Description of the task. In the records below, repeat word for word only the lines starting at the one that contains "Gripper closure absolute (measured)" and ending at the one that contains "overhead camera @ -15", pictures excluded.

Dataset records.
= = = = = = =
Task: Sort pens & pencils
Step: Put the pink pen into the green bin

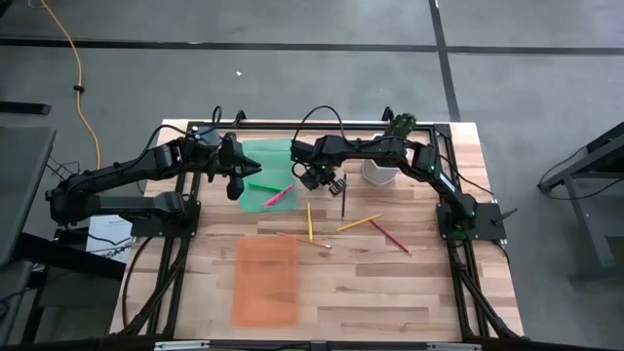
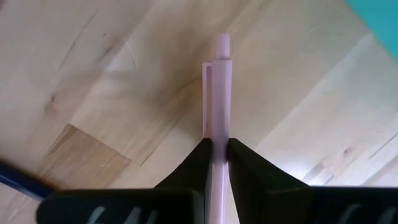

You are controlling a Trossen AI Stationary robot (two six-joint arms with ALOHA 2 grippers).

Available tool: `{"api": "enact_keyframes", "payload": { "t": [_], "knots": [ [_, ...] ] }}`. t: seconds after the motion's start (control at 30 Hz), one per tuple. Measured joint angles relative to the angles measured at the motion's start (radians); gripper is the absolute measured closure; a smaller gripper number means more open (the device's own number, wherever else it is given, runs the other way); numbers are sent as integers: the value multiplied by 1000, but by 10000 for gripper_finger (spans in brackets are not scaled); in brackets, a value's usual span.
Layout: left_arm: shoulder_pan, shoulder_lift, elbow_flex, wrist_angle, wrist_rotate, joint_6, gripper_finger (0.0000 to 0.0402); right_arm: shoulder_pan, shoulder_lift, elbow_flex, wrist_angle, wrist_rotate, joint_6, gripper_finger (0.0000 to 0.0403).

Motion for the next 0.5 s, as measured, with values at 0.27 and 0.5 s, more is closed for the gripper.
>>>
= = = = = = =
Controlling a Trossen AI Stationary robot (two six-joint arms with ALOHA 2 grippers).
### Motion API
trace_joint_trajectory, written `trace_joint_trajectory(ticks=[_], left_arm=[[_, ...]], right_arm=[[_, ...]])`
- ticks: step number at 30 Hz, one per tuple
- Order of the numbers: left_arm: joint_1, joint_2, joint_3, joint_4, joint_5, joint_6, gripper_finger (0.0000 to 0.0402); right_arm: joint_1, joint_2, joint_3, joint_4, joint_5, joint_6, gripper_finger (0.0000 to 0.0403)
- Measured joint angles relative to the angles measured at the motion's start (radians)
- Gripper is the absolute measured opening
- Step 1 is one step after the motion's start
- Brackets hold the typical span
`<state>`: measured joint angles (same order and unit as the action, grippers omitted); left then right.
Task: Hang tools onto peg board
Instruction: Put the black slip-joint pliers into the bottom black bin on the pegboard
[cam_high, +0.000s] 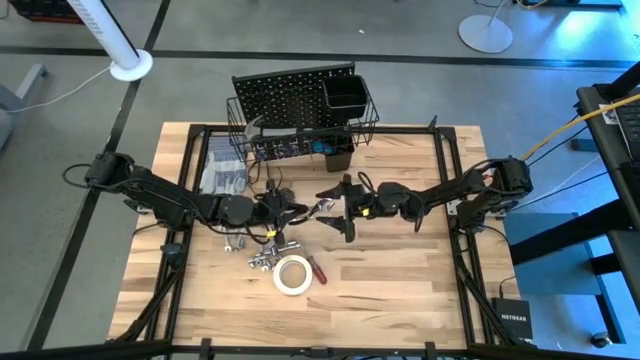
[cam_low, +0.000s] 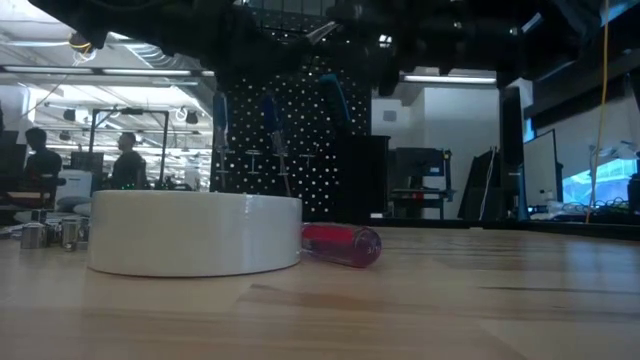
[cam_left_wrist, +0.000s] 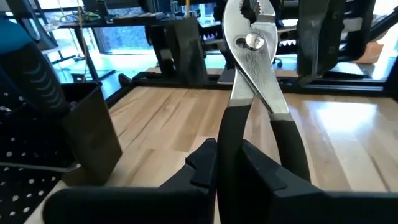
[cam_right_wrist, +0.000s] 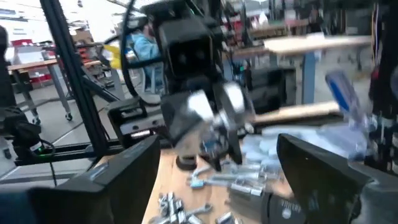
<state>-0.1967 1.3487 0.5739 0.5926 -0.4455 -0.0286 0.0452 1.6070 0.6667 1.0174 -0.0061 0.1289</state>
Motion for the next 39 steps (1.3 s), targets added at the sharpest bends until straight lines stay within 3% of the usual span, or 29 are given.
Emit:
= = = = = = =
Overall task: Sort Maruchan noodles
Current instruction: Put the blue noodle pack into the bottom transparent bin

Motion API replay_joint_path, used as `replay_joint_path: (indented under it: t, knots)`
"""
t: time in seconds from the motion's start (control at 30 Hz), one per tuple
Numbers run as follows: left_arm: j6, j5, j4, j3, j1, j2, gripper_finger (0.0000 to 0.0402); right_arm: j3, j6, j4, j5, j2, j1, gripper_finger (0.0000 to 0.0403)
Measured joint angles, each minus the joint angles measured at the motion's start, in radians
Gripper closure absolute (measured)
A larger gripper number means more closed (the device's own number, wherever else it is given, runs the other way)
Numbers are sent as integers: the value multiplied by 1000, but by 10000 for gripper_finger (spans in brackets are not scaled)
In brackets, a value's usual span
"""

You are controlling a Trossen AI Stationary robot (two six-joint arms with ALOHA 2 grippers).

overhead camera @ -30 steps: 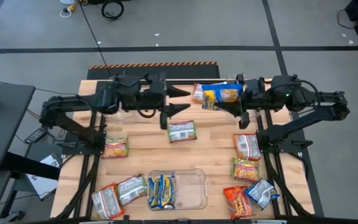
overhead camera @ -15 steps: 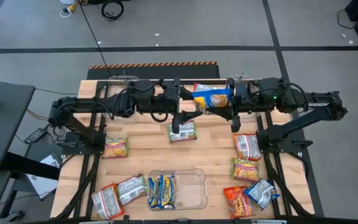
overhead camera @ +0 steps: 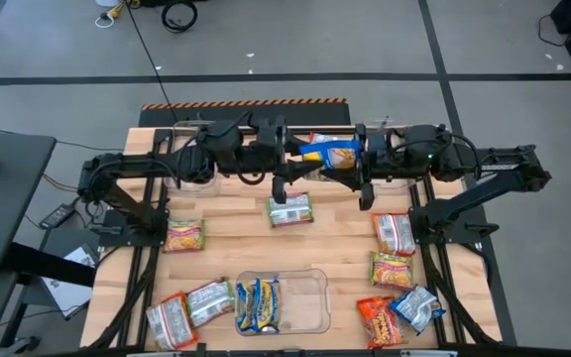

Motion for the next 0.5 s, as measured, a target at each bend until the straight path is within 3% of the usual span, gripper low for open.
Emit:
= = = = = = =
Expected answer.
Gripper closure absolute (measured)
A larger gripper number means more closed (the device's own number, wherever else it is given, runs the other way)
Numbers are sent as integers: the value multiplied by 1000, but by 10000 for gripper_finger (spans in brackets are not scaled)
In brackets, a value's usual span
"""

You are controlling a Trossen AI Stationary robot (two six-joint arms with ALOHA 2 grippers).

overhead camera @ -30 steps: 
overhead camera @ -15 steps: 

The answer requires nothing more.